Aubrey could see the wheels turning in his head.
“It was the same,” he muttered.
“Meaning?”
“It was the same as any other week,” he said. Fighting with my brother. Trying not to punch my brother. Proving myself to my father. Dreading having to go home. Same shit, different day.”
There it is, Aubrey thought. Garden variety complaints, but something she could work with.
“Why would you want to punch your brother?” she asked.
“He’s smug,” Ian said. “He smirks when he thinks he’s winning. He likes to push my buttons.”
“Does he win?”
Ian was tapping his foot. It was taking everything he had to sit there and behave.
“He thinks he does,” he said. “That’s enough to make it annoying.”
“And how do you react?” she asked.
Ian shrugged like it didn’t matter. “I deal with it.”
“That’s not an answer.”
“It’s the only one you’re getting.”
But his voice wasn’t hard this time. Just tired.

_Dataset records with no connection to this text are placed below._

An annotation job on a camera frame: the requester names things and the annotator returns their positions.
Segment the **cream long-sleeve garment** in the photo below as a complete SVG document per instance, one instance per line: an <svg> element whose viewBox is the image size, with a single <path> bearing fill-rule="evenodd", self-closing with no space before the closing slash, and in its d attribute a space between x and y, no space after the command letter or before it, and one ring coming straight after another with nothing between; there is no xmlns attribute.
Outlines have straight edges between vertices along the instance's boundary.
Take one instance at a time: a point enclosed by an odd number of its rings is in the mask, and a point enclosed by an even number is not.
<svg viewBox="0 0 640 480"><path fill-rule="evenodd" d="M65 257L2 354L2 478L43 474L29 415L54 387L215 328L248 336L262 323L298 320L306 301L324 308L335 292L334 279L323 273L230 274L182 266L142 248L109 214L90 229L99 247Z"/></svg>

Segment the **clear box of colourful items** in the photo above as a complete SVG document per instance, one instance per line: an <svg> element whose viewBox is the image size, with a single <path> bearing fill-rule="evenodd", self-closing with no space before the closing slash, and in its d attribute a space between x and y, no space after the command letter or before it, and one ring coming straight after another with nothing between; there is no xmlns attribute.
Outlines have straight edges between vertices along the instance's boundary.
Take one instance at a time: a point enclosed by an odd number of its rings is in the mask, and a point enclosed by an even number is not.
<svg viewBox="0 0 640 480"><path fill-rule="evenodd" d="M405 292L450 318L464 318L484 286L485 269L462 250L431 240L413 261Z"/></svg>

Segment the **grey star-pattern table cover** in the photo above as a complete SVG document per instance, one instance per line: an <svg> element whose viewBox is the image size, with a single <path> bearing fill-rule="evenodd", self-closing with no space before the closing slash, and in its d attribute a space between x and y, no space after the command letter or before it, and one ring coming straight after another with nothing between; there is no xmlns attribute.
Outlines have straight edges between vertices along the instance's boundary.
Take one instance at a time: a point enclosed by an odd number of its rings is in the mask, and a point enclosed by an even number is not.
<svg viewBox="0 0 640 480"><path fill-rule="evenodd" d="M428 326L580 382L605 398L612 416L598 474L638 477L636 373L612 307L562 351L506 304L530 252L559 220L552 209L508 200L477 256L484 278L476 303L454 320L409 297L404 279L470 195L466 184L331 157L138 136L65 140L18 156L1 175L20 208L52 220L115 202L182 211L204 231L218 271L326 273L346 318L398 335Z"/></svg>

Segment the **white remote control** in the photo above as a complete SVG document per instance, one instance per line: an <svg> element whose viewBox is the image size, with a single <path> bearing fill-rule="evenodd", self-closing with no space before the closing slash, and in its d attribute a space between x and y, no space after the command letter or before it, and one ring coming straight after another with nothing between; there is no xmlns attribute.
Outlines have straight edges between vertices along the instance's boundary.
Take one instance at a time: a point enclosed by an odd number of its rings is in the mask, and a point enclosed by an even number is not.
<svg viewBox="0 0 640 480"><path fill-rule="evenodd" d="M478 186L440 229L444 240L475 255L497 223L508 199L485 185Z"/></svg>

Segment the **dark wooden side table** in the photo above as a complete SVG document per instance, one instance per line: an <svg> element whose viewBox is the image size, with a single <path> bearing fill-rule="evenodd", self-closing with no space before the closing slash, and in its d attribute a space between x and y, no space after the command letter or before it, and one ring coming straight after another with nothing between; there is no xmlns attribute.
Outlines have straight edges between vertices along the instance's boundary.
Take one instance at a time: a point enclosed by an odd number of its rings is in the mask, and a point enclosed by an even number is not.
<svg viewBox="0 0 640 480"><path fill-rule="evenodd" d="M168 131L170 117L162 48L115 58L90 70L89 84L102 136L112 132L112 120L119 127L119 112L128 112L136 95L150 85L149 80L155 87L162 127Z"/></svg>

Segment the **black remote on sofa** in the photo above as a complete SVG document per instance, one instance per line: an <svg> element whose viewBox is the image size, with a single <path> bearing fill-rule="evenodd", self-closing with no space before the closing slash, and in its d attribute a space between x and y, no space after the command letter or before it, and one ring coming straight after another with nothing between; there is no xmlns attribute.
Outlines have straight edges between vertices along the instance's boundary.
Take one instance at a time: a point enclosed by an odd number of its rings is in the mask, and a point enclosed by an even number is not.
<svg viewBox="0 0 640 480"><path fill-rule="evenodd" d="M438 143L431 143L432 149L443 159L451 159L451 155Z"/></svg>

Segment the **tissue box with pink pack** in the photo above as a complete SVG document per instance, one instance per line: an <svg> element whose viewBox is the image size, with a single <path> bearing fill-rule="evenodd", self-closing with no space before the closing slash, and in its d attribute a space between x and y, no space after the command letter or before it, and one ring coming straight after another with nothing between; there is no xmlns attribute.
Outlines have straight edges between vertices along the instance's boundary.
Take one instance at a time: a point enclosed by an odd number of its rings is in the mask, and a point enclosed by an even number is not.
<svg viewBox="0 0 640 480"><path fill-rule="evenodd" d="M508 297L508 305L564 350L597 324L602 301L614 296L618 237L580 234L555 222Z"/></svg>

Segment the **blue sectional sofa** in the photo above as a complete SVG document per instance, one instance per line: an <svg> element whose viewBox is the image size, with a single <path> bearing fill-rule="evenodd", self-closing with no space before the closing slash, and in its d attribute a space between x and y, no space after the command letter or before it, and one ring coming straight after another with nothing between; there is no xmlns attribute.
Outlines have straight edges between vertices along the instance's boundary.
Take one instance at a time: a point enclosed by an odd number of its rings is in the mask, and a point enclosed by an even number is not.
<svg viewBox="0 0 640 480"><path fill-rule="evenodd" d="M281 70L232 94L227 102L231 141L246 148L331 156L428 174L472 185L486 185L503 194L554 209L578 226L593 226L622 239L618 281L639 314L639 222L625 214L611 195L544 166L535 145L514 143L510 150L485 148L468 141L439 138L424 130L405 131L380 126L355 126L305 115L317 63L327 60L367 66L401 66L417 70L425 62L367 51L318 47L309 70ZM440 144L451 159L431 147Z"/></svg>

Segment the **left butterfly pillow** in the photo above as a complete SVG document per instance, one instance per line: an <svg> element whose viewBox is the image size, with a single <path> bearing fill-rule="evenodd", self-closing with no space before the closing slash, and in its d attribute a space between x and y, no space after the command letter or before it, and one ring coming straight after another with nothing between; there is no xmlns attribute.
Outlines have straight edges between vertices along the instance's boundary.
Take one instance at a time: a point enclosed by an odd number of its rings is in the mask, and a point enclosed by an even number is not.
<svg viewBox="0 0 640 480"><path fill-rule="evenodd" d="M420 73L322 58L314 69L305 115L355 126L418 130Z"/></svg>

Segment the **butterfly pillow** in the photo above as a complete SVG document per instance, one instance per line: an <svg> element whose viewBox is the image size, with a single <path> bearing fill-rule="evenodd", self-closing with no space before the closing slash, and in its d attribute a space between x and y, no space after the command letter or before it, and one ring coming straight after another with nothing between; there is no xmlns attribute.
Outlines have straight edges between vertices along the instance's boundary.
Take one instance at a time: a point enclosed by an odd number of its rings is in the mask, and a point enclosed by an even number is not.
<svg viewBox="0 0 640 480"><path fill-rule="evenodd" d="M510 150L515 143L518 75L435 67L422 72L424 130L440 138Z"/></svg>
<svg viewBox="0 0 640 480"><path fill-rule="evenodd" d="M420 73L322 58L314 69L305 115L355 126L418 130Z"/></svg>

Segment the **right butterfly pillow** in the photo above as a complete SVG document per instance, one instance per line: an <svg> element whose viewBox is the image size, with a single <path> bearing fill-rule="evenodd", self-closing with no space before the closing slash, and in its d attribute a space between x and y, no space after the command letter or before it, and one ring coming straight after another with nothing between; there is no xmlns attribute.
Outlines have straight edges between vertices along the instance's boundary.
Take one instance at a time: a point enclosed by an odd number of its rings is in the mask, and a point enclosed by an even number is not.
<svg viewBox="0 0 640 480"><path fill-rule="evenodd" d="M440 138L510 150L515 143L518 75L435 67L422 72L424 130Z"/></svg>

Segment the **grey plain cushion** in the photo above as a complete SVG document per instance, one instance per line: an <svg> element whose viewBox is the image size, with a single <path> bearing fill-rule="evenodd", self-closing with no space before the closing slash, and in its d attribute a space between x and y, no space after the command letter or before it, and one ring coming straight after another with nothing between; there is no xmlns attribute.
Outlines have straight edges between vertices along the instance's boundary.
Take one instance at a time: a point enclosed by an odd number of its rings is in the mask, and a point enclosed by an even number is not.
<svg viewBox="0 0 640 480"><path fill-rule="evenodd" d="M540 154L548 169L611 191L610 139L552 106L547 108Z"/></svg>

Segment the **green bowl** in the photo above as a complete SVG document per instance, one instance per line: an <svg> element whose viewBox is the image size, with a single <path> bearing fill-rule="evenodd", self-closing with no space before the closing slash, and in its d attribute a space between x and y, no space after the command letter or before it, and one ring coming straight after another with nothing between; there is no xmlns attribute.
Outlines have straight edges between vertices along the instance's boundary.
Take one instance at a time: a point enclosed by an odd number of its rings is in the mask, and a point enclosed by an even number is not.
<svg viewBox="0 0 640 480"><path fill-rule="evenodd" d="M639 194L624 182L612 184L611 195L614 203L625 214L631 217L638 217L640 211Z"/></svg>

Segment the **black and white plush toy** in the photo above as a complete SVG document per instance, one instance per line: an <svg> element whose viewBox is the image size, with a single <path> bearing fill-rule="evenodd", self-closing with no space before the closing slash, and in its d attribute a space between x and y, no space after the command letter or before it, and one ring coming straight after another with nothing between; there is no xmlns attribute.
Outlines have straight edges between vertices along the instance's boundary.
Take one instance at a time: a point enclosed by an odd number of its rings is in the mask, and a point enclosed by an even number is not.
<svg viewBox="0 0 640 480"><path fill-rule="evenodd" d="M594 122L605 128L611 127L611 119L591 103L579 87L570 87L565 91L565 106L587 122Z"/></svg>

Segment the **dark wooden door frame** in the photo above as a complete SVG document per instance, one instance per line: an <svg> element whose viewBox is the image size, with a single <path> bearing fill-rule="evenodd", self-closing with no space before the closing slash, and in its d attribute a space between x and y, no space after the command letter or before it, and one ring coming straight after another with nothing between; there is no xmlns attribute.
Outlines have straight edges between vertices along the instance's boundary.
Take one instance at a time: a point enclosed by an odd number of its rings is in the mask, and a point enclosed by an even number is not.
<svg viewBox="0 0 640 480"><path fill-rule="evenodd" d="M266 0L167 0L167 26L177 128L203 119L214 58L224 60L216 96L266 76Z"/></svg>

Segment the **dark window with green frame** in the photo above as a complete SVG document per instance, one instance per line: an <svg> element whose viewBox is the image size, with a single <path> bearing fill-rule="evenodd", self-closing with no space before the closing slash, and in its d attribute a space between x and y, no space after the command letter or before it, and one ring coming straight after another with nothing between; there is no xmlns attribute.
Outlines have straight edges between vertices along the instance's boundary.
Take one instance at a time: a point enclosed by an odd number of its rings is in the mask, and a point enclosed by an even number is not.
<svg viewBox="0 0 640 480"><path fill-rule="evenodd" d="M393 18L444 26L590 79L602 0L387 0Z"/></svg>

Aubrey took up her pad and pen, carefully posturing herself as open and non-threatening. “Work sounds stressful.”
“It’s work.”
“And people expect you to lead.”
He looked like he was about to square off with her. “Is that a problem?”
“It’s a lot of pressure,” she corrected calmly. “Especially if you have someone like your brother undermining you.”
Ian looked away.
Bingo.
Aubrey continued. “How long have you been feeling that tension at work?”
A long pause.
A long, defeated pause.
Finally, he exhaled. “I don’t know.”
“That means a long time,” she said.
He stared her down. “You don’t know that.”
“You wouldn’t have hesitated if it were recent.” Aubrey remained calm, but she wasn’t going to let him intimidate her.
He glared again. But this time, it was the glare of someone caught in an admission of guilt.
“Fine,” he said. “It’s been a while.”
“Define ‘awhile.’”
“Years,” he muttered, barely audible.
This was progress. Reluctant, but real.
“And how did this week compare to others?” she asked.
He gave a humorless huff. “Same chaos. Same expectations. Same arguments with my brother, Trent. Same pressure from my family.”
“And how do you feel ending a week like that?”
He closed his eyes, as though the question physically pained him.
Aubrey waited.
“I don’t feel anything,” Ian said.
Aubrey was wearing him down.
“I don’t believe you,” she said. “Let’s schedule your next appointment. See Jennifer at the front desk.”
After Ian huffed out, Aubrey smiled, pleased with herself.
One of them was going to break, eventually.